Centre for Computational Biology, Duke-NUS Medical School, Singapore.
Program in Clinical and Translational Liver Cancer Research, National Cancer Centre, Singapore.
Obesity (Silver Spring). 2024 Nov;32(11):1998-2011. doi: 10.1002/oby.24161.
Visceral adiposity is associated with increased proinflammatory activity, insulin resistance, diabetes risk, and mortality rate. Numerous individual genes have been associated with obesity, but studies investigating gene regulatory networks in human visceral obesity have been lacking.

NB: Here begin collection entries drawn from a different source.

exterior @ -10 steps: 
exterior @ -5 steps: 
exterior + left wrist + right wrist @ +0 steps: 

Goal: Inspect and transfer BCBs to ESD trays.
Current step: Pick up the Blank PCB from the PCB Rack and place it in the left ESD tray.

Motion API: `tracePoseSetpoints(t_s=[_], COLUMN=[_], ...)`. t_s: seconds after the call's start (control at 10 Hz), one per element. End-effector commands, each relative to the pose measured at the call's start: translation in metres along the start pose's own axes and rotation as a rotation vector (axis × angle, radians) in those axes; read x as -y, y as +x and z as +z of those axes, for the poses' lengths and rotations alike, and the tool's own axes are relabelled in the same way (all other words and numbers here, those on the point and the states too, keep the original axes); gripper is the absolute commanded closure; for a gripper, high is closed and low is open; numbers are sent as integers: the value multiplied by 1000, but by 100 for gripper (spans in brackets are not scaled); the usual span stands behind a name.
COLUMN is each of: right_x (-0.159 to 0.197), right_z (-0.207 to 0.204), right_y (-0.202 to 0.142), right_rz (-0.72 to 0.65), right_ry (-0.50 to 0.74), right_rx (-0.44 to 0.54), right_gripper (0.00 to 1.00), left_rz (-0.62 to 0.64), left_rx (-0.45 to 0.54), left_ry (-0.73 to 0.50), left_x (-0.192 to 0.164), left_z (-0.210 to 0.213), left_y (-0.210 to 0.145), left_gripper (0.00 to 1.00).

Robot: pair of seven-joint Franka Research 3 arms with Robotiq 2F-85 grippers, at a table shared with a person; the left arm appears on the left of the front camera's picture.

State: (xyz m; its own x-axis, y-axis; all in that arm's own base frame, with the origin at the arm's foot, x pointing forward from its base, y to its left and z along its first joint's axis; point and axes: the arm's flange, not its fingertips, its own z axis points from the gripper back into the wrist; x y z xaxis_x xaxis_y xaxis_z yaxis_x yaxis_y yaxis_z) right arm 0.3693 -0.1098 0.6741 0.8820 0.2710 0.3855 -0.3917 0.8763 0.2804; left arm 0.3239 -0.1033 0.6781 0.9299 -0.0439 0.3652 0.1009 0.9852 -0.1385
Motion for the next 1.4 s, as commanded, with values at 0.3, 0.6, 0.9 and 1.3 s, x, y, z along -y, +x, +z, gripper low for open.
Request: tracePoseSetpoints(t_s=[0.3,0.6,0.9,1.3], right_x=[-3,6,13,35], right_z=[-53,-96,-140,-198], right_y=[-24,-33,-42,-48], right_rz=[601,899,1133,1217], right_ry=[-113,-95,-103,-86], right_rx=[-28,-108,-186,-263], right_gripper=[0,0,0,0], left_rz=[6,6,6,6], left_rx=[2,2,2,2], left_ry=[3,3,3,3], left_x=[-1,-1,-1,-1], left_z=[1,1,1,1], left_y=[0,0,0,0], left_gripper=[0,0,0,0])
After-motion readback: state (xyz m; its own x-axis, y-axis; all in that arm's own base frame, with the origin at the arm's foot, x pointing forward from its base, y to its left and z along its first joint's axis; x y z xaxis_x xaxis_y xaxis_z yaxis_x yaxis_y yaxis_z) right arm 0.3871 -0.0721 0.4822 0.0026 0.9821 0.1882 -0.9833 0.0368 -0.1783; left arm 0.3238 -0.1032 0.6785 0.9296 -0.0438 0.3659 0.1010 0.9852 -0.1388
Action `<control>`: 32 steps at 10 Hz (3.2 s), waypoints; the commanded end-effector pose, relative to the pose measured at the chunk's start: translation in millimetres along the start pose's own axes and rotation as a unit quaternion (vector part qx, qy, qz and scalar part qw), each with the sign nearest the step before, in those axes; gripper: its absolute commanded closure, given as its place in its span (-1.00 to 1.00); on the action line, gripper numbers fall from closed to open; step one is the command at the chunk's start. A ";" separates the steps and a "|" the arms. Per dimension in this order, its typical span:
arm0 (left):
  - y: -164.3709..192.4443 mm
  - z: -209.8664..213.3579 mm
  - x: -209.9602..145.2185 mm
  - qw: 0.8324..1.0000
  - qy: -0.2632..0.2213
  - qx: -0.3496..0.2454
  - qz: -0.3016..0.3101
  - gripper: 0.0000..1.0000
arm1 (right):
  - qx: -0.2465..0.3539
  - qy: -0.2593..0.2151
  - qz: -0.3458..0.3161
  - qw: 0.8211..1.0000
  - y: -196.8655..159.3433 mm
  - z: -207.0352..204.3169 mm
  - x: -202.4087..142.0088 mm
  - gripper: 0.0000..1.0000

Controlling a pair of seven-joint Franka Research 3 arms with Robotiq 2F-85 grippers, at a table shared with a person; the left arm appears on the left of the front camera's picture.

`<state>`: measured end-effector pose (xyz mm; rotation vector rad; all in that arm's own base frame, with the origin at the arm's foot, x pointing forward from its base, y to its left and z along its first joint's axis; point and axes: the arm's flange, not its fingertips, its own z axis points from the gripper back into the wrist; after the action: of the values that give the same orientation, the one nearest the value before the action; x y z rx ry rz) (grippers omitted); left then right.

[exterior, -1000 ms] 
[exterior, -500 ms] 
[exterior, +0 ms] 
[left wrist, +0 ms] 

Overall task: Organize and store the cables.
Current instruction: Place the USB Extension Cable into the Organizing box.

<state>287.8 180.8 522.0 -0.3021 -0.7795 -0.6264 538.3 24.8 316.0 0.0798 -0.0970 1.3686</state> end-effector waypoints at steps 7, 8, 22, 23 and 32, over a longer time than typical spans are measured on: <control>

We analyzed gene regulatory networks in human visceral adipose tissue (VAT) from 48 and 11 Chinese patients with and without obesity, respectively, using gene coexpression and gene regulatory network construction from RNA-sequencing data. We also conducted RNA interference-based functional tests on selected genes for effects on adipocyte differentiation.
A scale-free gene coexpression network was constructed from 360 differentially expressed genes between VAT samples from patients with and without obesity (absolute log fold change > 1, false discovery rate [FDR] < 0.05), with edge probability > 0.8. Gene regulatory network analysis identified candidate transcription factors associated with differentially expressed genes. A total of 15 subnetworks (communities) displayed altered connectivity patterns between obesity and nonobesity networks. Genes in proinflammatory pathways showed increased network connectivity in VAT samples with obesity, whereas the oxidative phosphorylation pathway displayed reduced connectivity (enrichment FDR < 0.05). Functional screening via RNA interference identified genes such as SOX30, SIRPB1, and OSBPL3 as potential network-derived candidates influencing adipocyte differentiation.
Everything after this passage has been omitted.